Shadi Abou-Zahra - W3C, Web Accessibility Initiative
2004, Route des Lucioles BP93 - 06902 Sophia-Antipolis, France
shadi@w3.org - http://www.w3.org/People/shadi/
Evaluating Web sites for accessibility is a quality assurance process that becomes increasingly difficult to manage as the size and complexity of a Web site increases. There is a growing need to effectively manage and monitor the accessibility of Web sites throughout the development process. The Evaluation and Report Language (EARL) is a semantic Web vocabulary, and is a W3C royalty-free format for expressing test results. While EARL can be used to support generic Web quality assurance processes, it has been specifically developed to assist Web accessibility evaluation reviews. EARL facilitates the exchange of test results between development and quality assurance tools. While a lot of development has already gone into EARL and tools that support the EARL format, a lot more work and research remains to be addressed.
While the markup code of Web sites can generally be automatically validated against formal grammars, the accessibility features are mostly evaluated with manual input from human reviewers. For example, it is generally not possibly to automatically verify the validity of a textual description for an image(1). Depending on the size and complexity of a Web site as well as on the type and thoroughness of the evaluation review, a considerable amount of time and resources may be required to determine the level of accessibility. Also, significant amounts of evaluation test results can be generated from detailed evaluations of Web sites for accessibility.
The challenge for many Web site owners is to employ quality assurance processes for Web accessibility that will improve the efficiency of evaluation reviews as well as enhance the management of issues. This paper describes how the Evaluation and Report Language (EARL) [1], a common format for expressing test results, supports such quality assurance processes. This paper will highlight some of the key features of EARL that facilitate monitoring and managing the accessibility of Web sites.
There are many of types of Web accessibility evaluation reviews that range from less formal preliminary reviews to more comprehensive approaches that include technical and user testing of accessibility features. The W3C/WAI resource suite called "Evaluating Web Sites for Accessibility" [2] describes some of these approaches in more detail. This paper focuses on reviews that evaluate the conformance of Web sites to accessibility standards such as the Web Content Accessibility Guidelines (WCAG) 1.0 [3]. Other examples of Web accessibility standards(2) include the requirements defined by Section 508 in the USA, BITV in Germany, or JIS in Japan.
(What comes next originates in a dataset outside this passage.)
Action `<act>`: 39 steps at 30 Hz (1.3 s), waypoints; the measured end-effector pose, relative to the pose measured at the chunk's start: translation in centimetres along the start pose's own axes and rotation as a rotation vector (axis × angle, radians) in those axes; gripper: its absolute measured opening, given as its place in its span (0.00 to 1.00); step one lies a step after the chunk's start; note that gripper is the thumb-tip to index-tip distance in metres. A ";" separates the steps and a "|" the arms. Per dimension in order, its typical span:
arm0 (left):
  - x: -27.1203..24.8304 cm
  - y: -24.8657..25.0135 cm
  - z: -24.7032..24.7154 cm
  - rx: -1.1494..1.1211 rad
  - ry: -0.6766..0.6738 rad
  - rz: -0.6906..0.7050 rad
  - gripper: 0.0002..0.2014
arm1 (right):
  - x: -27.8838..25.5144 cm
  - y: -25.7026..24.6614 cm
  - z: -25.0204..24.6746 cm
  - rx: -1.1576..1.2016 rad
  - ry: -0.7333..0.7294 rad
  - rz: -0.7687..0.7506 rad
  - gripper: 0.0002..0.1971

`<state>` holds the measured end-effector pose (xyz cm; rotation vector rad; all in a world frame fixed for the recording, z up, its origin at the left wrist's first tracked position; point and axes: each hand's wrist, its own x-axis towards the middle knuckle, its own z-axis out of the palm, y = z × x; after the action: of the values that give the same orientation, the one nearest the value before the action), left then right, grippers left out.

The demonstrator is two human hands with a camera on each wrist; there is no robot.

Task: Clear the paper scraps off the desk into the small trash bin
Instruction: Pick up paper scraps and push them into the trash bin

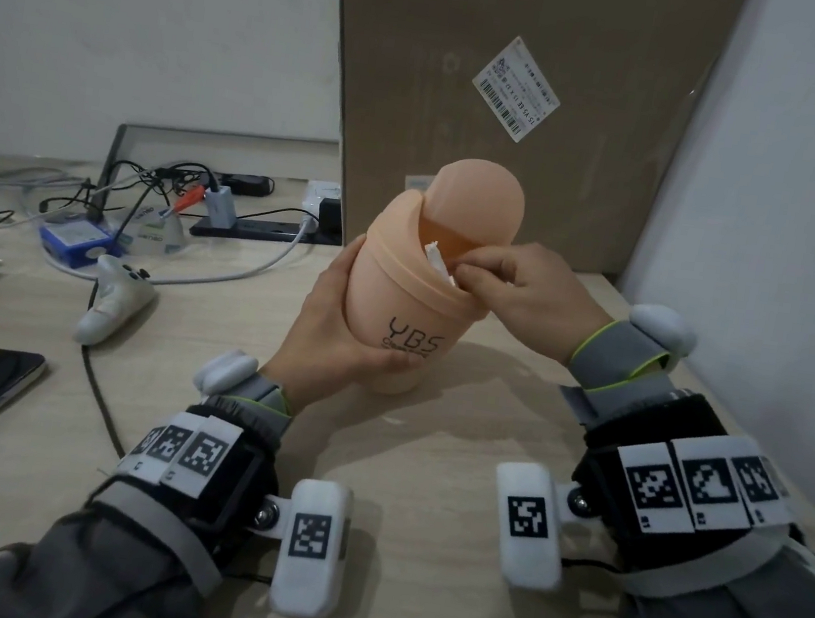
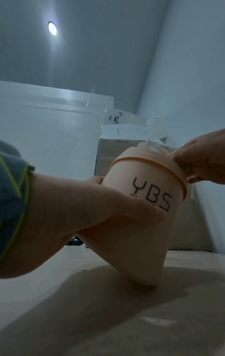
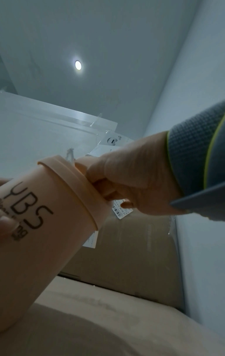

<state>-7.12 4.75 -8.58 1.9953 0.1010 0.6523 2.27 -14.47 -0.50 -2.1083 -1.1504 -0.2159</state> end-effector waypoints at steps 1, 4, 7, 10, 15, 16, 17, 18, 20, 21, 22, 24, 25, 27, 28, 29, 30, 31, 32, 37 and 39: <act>0.0 -0.1 0.0 -0.007 0.005 0.002 0.64 | 0.0 0.1 0.1 0.020 0.009 0.000 0.13; 0.1 -0.2 0.1 -0.027 0.013 0.004 0.64 | -0.2 -0.1 0.0 0.249 0.135 0.031 0.17; 0.0 -0.2 0.1 -0.046 0.016 0.005 0.65 | -0.6 -0.5 -0.3 0.385 0.245 -0.011 0.17; 0.0 -0.2 0.1 -0.052 0.021 0.012 0.64 | -1.0 -1.0 -0.1 0.459 0.202 -0.078 0.13; 0.0 -0.1 0.2 -0.060 0.021 0.010 0.65 | -1.4 -1.4 0.9 0.404 0.108 -0.144 0.11; 0.0 -0.1 0.3 -0.057 0.020 0.010 0.65 | -1.3 -1.3 1.1 0.370 0.104 -0.147 0.11; 0.0 -0.1 0.2 -0.052 0.018 0.012 0.64 | -1.3 -1.1 1.4 0.336 0.101 -0.143 0.10; 0.0 -0.1 0.2 -0.044 0.013 0.013 0.63 | -1.2 -1.0 1.5 0.308 0.102 -0.141 0.09; 0.0 -0.2 0.2 -0.022 0.006 0.008 0.64 | -1.1 -0.8 1.4 0.275 0.099 -0.150 0.07; 0.1 -0.2 0.1 -0.010 0.002 0.003 0.66 | -1.1 -0.8 1.3 0.256 0.085 -0.154 0.10; 0.1 -0.3 0.2 0.001 -0.002 -0.003 0.67 | -1.1 -0.8 1.1 0.223 0.058 -0.153 0.15; 0.1 -0.4 0.1 0.016 -0.006 -0.003 0.68 | -1.2 -0.8 1.1 0.158 -0.018 -0.135 0.27; 0.1 -0.4 0.2 0.024 -0.008 0.004 0.68 | -1.2 -0.9 1.2 0.125 -0.045 -0.126 0.32; 0.1 -0.3 0.3 0.038 -0.009 0.024 0.66 | -1.3 -1.0 1.2 0.068 -0.089 -0.112 0.36; 0.1 -0.2 0.4 0.046 -0.013 0.030 0.66 | -1.3 -1.1 1.2 0.053 -0.108 -0.109 0.35; 0.1 -0.1 0.4 0.053 -0.014 0.036 0.66 | -1.3 -1.2 1.2 0.057 -0.120 -0.096 0.32; 0.1 -0.1 0.4 0.058 -0.013 0.040 0.67 | -1.3 -1.3 1.1 0.075 -0.128 -0.070 0.27; 0.1 -0.1 0.4 0.060 -0.014 0.041 0.67 | -1.3 -1.3 1.1 0.099 -0.127 -0.044 0.24; 0.1 -0.1 0.4 0.062 -0.012 0.041 0.67 | -1.2 -1.2 1.2 0.129 -0.120 -0.026 0.22; 0.1 -0.2 0.4 0.059 0.003 0.031 0.67 | -1.3 -0.6 1.2 0.362 -0.042 0.054 0.31; 0.1 -0.3 0.4 0.047 0.011 0.019 0.68 | -1.7 -1.0 0.5 0.317 0.039 0.005 0.30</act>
<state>-6.80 4.62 -8.92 2.0401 0.1049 0.6791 0.44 -14.94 -1.13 -1.8197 -1.0788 -0.0665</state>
While the difference between some of the currently existing standards for Web accessibility may vary significantly, most share a common anatomy(3). Basically, it can be assumed that there is a target set of criteria to which a Web site is evaluated. The conformance to each criteria is determined by conducting a series of atomic tests. While some of these tests can be executed automatically by software, most of them usually need human reviewers to determine the result of such tests. The sequence in which the tests are executed usually depends on the results from previously executed tests. This introduces a complexity vs. transparency dilemma for reporting evaluation results: if each executed atomic test is recorded then huge reports will be generated but if they are excluded, it becomes less transparent why a criteria was not met.
Another aspect that affects the evaluation review is the sampling strategy. Usually it is not economically feasible to manually evaluate every page on a Web site. Web applications that generate content dynamically also add another dimension of size complexity. Therefore, most Web accessibility evaluation reviews employ some sort of sampling mechanism to reduce the number of tests that need to be manually executed. Basic sampling mechanisms rely on a selection of Web pages that cover different types of features, templates, production methods, or content styles. More sophisticated mechanisms consider additional parameters such as link paths and transactions, page traffic and relative importance, as well as other factors.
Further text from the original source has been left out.